[MATERIAL SHOWN — start]

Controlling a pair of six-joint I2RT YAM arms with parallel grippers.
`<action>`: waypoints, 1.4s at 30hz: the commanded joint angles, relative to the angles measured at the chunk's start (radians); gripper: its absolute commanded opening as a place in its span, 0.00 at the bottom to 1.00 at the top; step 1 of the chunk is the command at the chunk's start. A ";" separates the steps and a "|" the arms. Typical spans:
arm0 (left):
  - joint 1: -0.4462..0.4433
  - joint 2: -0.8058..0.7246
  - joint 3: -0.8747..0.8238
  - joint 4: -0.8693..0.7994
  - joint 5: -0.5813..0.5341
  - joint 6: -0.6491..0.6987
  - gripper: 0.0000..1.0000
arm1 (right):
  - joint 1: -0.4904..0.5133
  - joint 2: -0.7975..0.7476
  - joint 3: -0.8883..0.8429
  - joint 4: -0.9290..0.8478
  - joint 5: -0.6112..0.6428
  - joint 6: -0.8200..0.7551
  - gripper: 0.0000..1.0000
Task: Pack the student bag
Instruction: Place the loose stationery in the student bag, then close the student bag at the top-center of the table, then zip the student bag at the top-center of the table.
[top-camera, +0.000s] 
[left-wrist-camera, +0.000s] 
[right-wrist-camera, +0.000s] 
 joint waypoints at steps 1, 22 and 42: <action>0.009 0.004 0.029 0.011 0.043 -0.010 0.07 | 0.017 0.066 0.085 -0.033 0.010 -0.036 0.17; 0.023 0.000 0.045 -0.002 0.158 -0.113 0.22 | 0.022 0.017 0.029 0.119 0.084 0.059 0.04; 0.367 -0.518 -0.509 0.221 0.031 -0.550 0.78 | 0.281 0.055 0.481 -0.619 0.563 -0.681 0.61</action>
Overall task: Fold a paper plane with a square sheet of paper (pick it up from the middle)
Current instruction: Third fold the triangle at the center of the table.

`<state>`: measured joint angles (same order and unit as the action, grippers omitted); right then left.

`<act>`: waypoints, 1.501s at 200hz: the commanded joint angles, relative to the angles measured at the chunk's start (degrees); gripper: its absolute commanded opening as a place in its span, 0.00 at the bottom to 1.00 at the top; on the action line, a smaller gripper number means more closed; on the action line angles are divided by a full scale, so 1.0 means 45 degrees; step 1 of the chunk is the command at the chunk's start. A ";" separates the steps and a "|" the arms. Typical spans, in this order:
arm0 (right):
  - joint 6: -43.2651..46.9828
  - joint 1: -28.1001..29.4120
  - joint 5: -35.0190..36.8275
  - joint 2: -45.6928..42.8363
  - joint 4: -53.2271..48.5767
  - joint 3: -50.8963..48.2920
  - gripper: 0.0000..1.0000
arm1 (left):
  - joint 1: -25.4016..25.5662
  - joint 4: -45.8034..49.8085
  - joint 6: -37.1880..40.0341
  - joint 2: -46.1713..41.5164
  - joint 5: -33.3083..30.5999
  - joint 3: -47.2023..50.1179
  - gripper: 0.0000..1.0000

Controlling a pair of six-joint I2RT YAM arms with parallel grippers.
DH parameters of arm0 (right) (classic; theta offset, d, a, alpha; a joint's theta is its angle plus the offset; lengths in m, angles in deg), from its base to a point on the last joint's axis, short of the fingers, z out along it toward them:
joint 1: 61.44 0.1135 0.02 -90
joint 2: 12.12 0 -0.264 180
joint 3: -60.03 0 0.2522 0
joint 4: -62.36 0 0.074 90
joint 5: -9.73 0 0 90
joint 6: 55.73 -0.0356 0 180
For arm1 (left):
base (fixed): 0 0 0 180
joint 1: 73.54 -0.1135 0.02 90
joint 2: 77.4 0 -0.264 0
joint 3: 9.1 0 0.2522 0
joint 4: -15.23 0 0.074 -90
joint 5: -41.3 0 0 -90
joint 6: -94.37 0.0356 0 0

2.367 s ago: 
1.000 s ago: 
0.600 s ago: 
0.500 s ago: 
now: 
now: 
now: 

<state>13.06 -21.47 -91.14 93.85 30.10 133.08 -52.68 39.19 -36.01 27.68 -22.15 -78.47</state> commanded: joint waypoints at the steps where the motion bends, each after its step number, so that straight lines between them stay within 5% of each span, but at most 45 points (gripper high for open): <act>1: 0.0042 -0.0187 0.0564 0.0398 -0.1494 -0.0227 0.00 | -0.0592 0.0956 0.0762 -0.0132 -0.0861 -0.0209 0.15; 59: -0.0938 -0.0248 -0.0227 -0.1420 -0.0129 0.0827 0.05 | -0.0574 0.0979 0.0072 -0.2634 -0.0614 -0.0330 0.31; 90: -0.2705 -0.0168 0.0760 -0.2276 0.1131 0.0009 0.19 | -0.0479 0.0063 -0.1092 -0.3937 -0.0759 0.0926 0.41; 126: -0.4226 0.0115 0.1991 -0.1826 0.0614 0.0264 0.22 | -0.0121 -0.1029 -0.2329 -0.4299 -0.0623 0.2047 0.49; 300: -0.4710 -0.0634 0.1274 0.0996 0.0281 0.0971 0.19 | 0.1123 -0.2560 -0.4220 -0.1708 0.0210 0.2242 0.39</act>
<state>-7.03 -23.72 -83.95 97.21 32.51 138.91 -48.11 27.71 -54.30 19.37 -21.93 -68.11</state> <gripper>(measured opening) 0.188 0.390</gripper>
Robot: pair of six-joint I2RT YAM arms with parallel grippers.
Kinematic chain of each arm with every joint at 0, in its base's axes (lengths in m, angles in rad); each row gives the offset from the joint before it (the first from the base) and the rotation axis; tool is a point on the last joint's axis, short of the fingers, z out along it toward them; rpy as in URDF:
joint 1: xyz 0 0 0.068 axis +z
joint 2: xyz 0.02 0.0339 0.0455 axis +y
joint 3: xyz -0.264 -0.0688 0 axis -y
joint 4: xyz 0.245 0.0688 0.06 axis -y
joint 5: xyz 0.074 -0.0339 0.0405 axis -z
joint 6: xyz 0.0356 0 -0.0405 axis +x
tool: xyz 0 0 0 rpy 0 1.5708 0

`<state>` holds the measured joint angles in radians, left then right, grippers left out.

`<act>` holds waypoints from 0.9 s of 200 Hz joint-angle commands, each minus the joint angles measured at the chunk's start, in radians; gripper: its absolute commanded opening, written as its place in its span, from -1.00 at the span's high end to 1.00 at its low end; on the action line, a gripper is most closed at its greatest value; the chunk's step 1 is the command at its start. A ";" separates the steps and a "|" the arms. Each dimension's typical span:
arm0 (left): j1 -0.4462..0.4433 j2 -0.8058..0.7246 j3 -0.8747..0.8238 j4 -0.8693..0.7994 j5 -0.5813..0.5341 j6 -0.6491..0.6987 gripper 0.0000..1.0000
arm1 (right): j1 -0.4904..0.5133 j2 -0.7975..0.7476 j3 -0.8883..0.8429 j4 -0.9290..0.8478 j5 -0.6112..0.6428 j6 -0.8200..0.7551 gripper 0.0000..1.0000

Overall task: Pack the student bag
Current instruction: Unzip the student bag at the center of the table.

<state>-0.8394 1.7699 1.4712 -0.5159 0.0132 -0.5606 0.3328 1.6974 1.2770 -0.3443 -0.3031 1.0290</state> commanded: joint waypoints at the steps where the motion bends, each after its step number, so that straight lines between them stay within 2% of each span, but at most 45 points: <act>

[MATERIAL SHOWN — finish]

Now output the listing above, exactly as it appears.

Controlling a pair of six-joint I2RT YAM arms with parallel grippers.
`<action>`: waypoints, 1.4s at 30hz: the commanded joint angles, relative to the angles measured at the chunk's start (radians); gripper: its absolute commanded opening as a place in its span, 0.00 at the bottom to 1.00 at the top; step 1 of the chunk is the command at the chunk's start. A ";" separates the steps and a "|" the arms. Typical spans:
arm0 (left):
  - joint 1: -0.4462..0.4433
  - joint 2: -0.8058..0.7246
  - joint 3: -0.8747..0.8238
  - joint 4: -0.8693..0.7994
  - joint 5: -0.5813..0.5341
  - joint 6: -0.6491..0.6987
  - gripper: 0.0000..1.0000
arm1 (right):
  - joint 1: -0.4904..0.5133
  - joint 2: -0.7975..0.7476
  - joint 3: -0.8883..0.8429
  - joint 4: -0.9290..0.8478
  - joint 5: -0.6112..0.6428
  - joint 6: -0.8200..0.7551
  - gripper: 0.0000..1.0000
Task: Pack the student bag
Instruction: Place the loose stationery in the student bag, then close the student bag at the top-center of the table, then zip the student bag at the top-center of the table.
[top-camera, +0.000s] 
[left-wrist-camera, +0.000s] 
[right-wrist-camera, +0.000s] 
 joint waypoints at steps 1, 22 and 42: <action>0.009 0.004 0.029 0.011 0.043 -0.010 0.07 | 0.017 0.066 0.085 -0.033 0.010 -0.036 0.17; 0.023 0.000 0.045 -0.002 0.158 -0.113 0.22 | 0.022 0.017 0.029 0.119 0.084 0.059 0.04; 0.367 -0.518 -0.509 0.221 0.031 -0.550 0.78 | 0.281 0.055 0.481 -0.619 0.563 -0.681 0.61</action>
Overall task: Fold a paper plane with a square sheet of paper (pick it up from the middle)
Current instruction: Third fold the triangle at the center of the table.

`<state>`: measured joint angles (same order and unit as the action, grippers omitted); right then left.

`<act>`: waypoints, 1.501s at 200hz: the commanded joint angles, relative to the angles measured at the chunk's start (degrees); gripper: its absolute commanded opening as a place in its span, 0.00 at the bottom to 1.00 at the top; on the action line, a smaller gripper number means more closed; on the action line angles are divided by a full scale, so 1.0 means 45 degrees; step 1 of the chunk is the command at the chunk's start. A ";" separates the steps and a "|" the arms. Typical spans, in this order:
arm0 (right):
  - joint 6: -43.2651..46.9828
  - joint 1: -28.1001..29.4120
  - joint 5: -35.0190..36.8275
  - joint 2: -45.6928..42.8363
  - joint 4: -53.2271..48.5767
  - joint 3: -50.8963..48.2920
  - gripper: 0.0000..1.0000
arm1 (left):
  - joint 1: -25.4016..25.5662
  - joint 4: -45.8034..49.8085
  - joint 6: -37.1880..40.0341
  - joint 2: -46.1713..41.5164
  - joint 5: -33.3083..30.5999
  - joint 3: -47.2023..50.1179
  - gripper: 0.0000..1.0000

Controlling a pair of six-joint I2RT YAM arms with parallel grippers.
DH parameters of arm0 (right) (classic; theta offset, d, a, alpha; a joint's theta is its angle plus the offset; lengths in m, angles in deg), from its base to a point on the last joint's axis, short of the fingers, z out along it toward them:
joint 1: 61.44 0.1135 0.02 -90
joint 2: 12.12 0 -0.264 180
joint 3: -60.03 0 0.2522 0
joint 4: -62.36 0 0.074 90
joint 5: -9.73 0 0 90
joint 6: 55.73 -0.0356 0 180
For arm1 (left):
base (fixed): 0 0 0 180
joint 1: 73.54 -0.1135 0.02 90
joint 2: 77.4 0 -0.264 0
joint 3: 9.1 0 0.2522 0
joint 4: -15.23 0 0.074 -90
joint 5: -41.3 0 0 -90
joint 6: -94.37 0.0356 0 0

2.367 s ago: 
1.000 s ago: 
0.600 s ago: 
0.500 s ago: 
now: 
now: 
now: 

<state>13.06 -21.47 -91.14 93.85 30.10 133.08 -52.68 39.19 -36.01 27.68 -22.15 -78.47</state> commanded: joint waypoints at the steps where the motion bends, each after its step number, so that straight lines between them stay within 5% of each span, but at most 45 points (gripper high for open): <act>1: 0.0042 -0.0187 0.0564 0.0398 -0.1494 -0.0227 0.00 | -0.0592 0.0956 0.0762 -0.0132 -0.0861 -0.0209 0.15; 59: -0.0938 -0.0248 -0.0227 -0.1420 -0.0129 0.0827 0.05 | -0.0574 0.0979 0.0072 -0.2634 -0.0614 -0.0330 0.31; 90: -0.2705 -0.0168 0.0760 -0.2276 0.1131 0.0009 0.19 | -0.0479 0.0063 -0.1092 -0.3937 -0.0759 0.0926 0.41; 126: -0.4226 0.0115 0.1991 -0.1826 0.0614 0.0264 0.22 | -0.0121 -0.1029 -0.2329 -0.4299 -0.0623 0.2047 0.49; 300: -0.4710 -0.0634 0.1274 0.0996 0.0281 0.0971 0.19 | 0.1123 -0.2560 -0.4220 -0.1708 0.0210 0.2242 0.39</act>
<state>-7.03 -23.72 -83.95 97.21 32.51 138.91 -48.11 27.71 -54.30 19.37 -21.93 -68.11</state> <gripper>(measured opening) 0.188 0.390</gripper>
Robot: pair of six-joint I2RT YAM arms with parallel grippers.
Kinematic chain of each arm with every joint at 0, in its base's axes (lengths in m, angles in rad); each row gives the offset from the joint before it (the first from the base) and the rotation axis; tool is a point on the last joint's axis, short of the fingers, z out along it toward them; rpy as in URDF:
joint 1: xyz 0 0 0.068 axis +z
joint 2: xyz 0.02 0.0339 0.0455 axis +y
joint 3: xyz -0.264 -0.0688 0 axis -y
joint 4: xyz 0.245 0.0688 0.06 axis -y
joint 5: xyz 0.074 -0.0339 0.0405 axis -z
joint 6: xyz 0.0356 0 -0.0405 axis +x
tool: xyz 0 0 0 rpy 0 1.5708 0

`<state>` holds the measured joint angles in radians, left then right, grippers left out.

`<act>` holds waypoints from 0.9 s of 200 Hz joint-angle commands, each minus the joint angles measured at the chunk's start, in radians; gripper: its absolute commanded opening, written as its place in its span, from -1.00 at the span's high end to 1.00 at its low end; on the action line, a gripper is most closed at its greatest value; the chunk's step 1 is the command at its start. A ";" separates the steps and a "|" the arms. Each dimension's typical span:
arm0 (left): j1 -0.4462..0.4433 j2 -0.8058..0.7246 j3 -0.8747..0.8238 j4 -0.8693..0.7994 j5 -0.5813..0.5341 j6 -0.6491..0.6987 gripper 0.0000..1.0000
arm1 (right): j1 -0.4904..0.5133 j2 -0.7975..0.7476 j3 -0.8883..0.8429 j4 -0.9290..0.8478 j5 -0.6112..0.6428 j6 -0.8200..0.7551 gripper 0.0000..1.0000

Overall task: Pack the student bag
Current instruction: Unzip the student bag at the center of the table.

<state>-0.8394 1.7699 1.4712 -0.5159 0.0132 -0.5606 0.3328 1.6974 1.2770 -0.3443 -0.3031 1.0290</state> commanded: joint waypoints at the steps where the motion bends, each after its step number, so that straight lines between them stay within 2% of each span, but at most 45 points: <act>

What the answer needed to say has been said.